Diminishing returns theory of Heinz is just wrong today. Most of your assumptions about computer chess are from the previous millennium when LMR was thought as stupid and useless. Try once for a change testing a program that is 400 Elo stronger than yours, you might really get surprised about your convictions.
I am not sure you will understand this but I'll give it a try.
10 years ago (and probably in recent Crafty versions) relative variance of EBF between plies was less than 20%. In modern programs with aggressive pruning relative variance of EBF is more than 50%. You can not make any conclusions about diminishing returns before going up to depths of like 50 in middle game positions. All conclusion before that are statistically irrelevant.
bob wrote:
I don't use positions for anything other than very quick evaluation of a search change, or for measuring changes to the SMP code. Everything else I do is game-based. The problem with Elo and SMP is this.
Program A gains +50 Elo from using 4 cpus.
Program B gains +70 Elo from using 4 cpus.
Which one has the better SMP algorithm?
You can't answer that. A may search much deeper than B, and we know for certain that adding a ply has a diminishing return on elo gain. If B is much slower than A, then B might have a _worse_ SMP algorithm, but the speed gain helps B more than A.
That's the problem with using Elo, until you have a direct Elo to speed gain for each program. And once you have that, you don't need the Elo stuff.... Not to compare SMP effectiveness.
And I don't use it to compare unrelated programs, but variants of the same program.
I should have added that my objective is to avoid the use game playing for tuning purposes. Instead I reserve game playing for validation of the method. I don't have access to a gazillion number of CPUs exploding my electricity bill and emitting greenhouse gasses along the way. A game provides just about 1 bit of information, that seems quite wasteful to me.

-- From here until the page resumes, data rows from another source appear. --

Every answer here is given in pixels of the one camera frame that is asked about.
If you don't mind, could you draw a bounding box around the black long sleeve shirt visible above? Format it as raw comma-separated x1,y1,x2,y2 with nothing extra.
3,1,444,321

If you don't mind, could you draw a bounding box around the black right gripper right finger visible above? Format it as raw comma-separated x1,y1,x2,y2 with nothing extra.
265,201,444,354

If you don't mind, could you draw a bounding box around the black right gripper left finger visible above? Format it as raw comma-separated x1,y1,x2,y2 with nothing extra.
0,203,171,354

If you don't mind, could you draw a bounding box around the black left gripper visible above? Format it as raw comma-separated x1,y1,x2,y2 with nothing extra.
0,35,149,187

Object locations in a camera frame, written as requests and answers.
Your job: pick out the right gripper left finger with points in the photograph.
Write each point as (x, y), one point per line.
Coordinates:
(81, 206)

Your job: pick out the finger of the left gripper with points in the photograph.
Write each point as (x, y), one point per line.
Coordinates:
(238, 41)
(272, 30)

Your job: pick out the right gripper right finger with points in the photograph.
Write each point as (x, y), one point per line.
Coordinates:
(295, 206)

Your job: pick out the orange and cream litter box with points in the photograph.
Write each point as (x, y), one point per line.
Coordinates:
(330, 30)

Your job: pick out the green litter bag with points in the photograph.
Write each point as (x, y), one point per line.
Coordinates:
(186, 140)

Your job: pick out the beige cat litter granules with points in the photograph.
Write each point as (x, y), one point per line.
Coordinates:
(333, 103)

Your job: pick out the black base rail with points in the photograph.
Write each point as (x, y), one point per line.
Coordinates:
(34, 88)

The _only_ reason to measure SMP performance is to compare it to another program to see if you are better or worse. If worse, you know you have some work to do. If better, what you have might be as good as can be expected.
To compare numbers, we have to have a common frame of refrerence. I personally believe that _anyone_ can grasp the idea that if a program is 1.7x faster, it is going to experience an Elo gain that can be predicted if interested. But _everybody_ knows that going 2x faster is better in all cases. And everyone knows that you are not consistently going to run more than 2x faster with just two cpus. 2x is an upper bound, 1x ought to be the lower bound. How are you doing? And how does it compare to my results? Speedup is the way to express that in parallel algorithm circles...
Yes, and elo is the way to express performance in chess circles.
You can apply the same reasoning, replacing "SMP" with "NPS". Still, focussing on going from "fast NPS" to "extreme NPS" is one of the last things to do to improve elo performance. There is only a finite amount of water to squeeze out of that stone. Same holds for SMP. Who cares if your speedup is 2.9 with a dumb algorithm instead of 3.5 with some extreme measures on 4 cores if on the other side of the room there is a branching factor to be reduced, or if you can add knowledge making better use of the system as a whole.
With diminishing returns of extra plies, if it is true, speedup becomes even less relevant. You can use the extra CPU's to apply different algorithms. Algorithms that make less sense on a single CPU but scale better than PVS does and eventually outperform PVS beyond some number of cores. Speedup is completely blind for that while measuring elo catches it nicely and guides the right way.
Coming back to where the thread left of, the statement that speedup is the only metric in town: I'm experimenting with an alternative which is a closer derivative of elo than measuring time-to-depth, and much cheaper than playing games.